Optimizing marketing campaigns is one of the most common data science tasks. Among the many possible marketing tools, one of the most efficient is using emails.
Emails are great cause they are free and can be easily personalized. Email optimization involves personalizing the text and/or the subject, who should receive it, when should be sent, etc. Machine Learning excels at this.
The marketing team of an e-commerce site has launched an email campaign. This site has email addresses from all the users who created an account in the past.
They have chosen a random sample of users and emailed them. The email let the user know about a new feature implemented on the site. From the marketing team perspective, a success is if the user clicks on the link inside of the email. This link takes the user to the company site.

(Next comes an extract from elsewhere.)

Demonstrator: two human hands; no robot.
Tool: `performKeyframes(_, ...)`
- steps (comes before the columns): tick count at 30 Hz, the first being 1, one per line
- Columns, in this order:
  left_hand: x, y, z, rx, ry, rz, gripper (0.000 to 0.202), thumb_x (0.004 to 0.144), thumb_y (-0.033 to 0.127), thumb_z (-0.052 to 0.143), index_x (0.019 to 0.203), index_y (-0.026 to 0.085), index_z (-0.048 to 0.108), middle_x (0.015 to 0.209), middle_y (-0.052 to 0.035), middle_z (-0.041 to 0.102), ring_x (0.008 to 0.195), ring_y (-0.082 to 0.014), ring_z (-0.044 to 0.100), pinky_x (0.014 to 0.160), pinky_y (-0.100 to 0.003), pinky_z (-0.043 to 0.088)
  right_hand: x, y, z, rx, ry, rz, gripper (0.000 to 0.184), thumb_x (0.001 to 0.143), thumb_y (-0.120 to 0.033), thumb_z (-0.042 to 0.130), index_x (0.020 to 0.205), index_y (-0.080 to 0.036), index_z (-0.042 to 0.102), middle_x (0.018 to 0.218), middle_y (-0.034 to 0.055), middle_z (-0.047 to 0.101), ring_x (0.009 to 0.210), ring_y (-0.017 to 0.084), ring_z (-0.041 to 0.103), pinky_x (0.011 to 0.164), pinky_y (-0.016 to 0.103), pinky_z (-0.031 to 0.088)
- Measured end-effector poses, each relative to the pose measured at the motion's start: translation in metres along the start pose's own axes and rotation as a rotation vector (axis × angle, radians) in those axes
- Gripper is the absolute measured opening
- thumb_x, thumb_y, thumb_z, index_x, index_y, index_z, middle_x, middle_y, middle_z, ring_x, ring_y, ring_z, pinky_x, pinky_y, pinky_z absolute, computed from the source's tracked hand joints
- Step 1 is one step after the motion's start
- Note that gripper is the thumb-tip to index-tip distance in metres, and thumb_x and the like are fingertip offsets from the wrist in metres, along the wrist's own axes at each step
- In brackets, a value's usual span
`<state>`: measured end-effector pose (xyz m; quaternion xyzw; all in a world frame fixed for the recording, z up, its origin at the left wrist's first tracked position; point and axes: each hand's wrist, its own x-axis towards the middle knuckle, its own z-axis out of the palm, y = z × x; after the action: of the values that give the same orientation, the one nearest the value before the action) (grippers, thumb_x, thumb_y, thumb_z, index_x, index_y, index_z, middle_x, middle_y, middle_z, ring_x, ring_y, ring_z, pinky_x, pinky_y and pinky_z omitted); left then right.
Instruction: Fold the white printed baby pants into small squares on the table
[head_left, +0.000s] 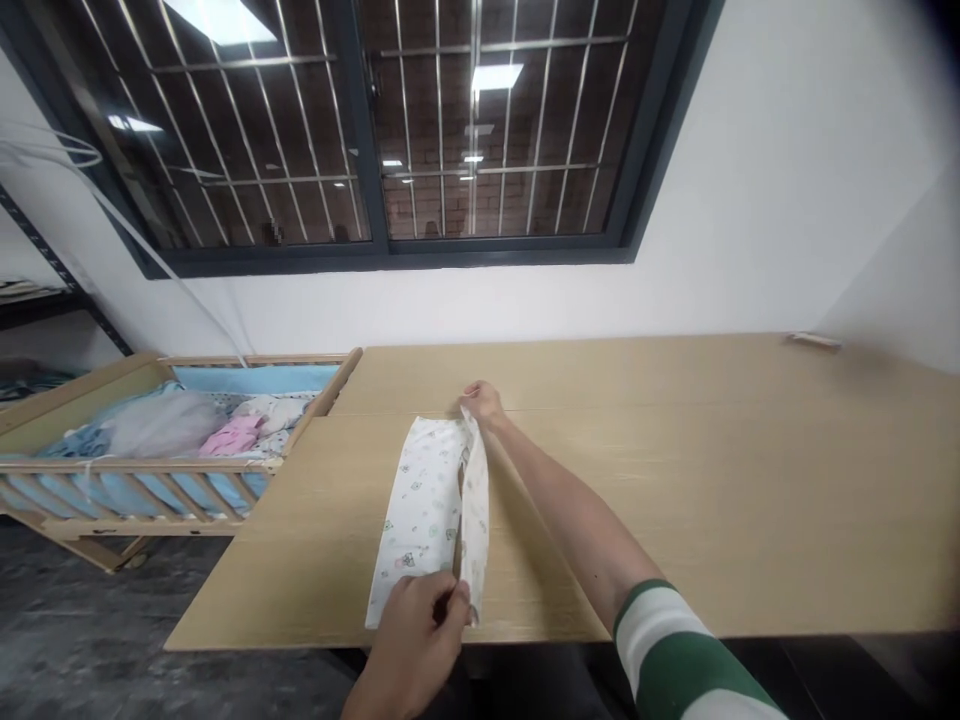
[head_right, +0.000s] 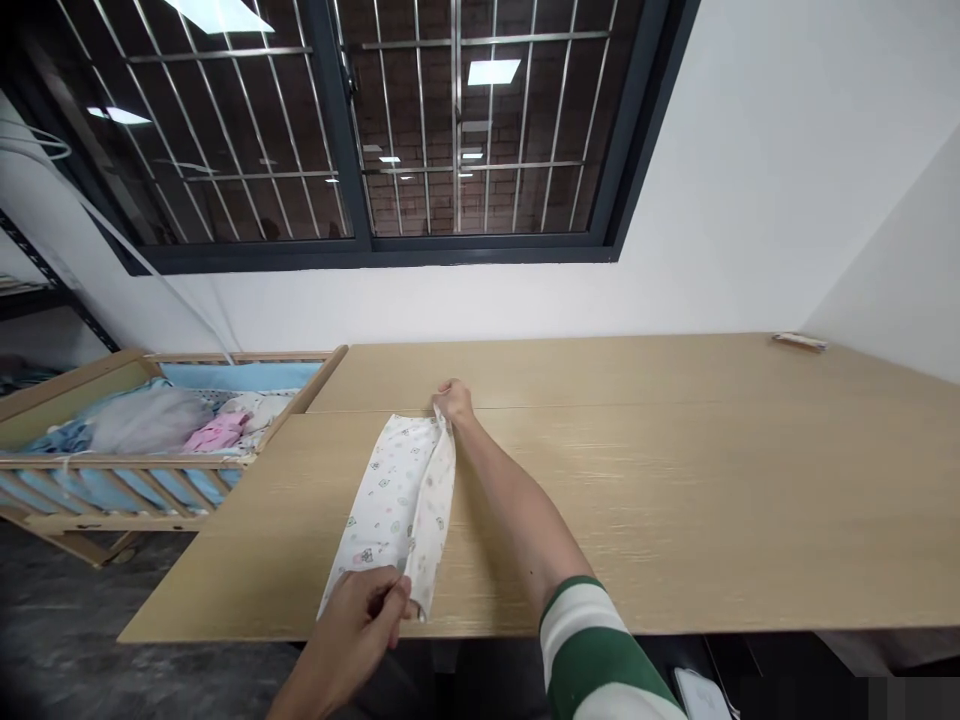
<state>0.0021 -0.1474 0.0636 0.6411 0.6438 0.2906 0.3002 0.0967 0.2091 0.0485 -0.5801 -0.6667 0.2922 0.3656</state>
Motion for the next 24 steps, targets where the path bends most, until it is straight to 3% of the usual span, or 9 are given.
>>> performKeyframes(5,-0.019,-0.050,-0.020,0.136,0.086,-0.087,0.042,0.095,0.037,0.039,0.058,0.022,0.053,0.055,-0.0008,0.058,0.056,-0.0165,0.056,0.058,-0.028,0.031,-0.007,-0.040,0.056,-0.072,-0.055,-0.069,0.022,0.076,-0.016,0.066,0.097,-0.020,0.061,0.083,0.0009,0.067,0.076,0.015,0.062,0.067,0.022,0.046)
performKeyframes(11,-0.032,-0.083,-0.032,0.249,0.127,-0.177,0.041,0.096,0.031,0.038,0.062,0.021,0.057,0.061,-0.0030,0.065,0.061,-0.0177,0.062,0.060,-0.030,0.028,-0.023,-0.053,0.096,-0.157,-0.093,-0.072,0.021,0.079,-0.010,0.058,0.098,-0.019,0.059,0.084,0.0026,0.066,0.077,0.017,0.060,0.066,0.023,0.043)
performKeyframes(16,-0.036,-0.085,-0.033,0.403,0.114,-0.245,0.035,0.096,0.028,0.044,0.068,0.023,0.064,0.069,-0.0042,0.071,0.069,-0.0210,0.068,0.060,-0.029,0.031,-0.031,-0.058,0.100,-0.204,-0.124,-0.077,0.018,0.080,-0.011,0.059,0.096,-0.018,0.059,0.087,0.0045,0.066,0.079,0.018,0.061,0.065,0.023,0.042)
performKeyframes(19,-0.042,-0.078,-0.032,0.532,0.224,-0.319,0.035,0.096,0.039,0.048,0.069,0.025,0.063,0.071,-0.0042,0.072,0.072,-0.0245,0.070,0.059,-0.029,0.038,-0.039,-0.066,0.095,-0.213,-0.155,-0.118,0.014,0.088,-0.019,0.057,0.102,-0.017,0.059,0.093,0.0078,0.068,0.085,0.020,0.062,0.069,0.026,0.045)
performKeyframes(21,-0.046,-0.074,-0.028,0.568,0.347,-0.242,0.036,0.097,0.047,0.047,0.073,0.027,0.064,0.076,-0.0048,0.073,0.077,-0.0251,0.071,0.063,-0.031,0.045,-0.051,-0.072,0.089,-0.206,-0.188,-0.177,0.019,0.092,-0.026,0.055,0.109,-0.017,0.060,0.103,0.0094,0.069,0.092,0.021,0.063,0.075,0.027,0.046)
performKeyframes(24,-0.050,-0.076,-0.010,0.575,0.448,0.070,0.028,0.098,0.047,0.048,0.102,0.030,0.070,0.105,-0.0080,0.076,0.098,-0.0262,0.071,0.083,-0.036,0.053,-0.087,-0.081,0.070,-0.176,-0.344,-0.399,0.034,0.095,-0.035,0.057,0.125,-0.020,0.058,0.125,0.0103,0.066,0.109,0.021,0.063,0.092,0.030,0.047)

You are in charge of figuring out how the email campaign performed and were asked the following questions:
What percentage of users opened the email and what percentage clicked on the link within the email?
The VP of marketing thinks that it is stupid to send emails to a random subset and in a random way. Based on all the information you have about the emails that were sent, can you build a model to optimize in future email campaigns to maximize the probability of users clicking on the link inside the email?
By how much do you think your model would improve click through rate ( defined as # of users who click on the link / total users who received the email). How would you test that?
Did you find any interesting pattern on how the email campaign performed for different segments of users? Explain.
email_id : the Id of the email that was sent. It is unique by email
email_text : there are two versions of the email: one has “long text” (i.e. has 4 paragraphs) and one has “short text” (just 2 paragraphs)
email_version : some emails were “personalized” (i.e. they had the name of the user receiving the email in the incipit, such as “Hi John,”), while some emails were “generic” (the incipit was just “Hi,”).
hour : the user local time when the email was sent.
weekday : the day when the email was sent.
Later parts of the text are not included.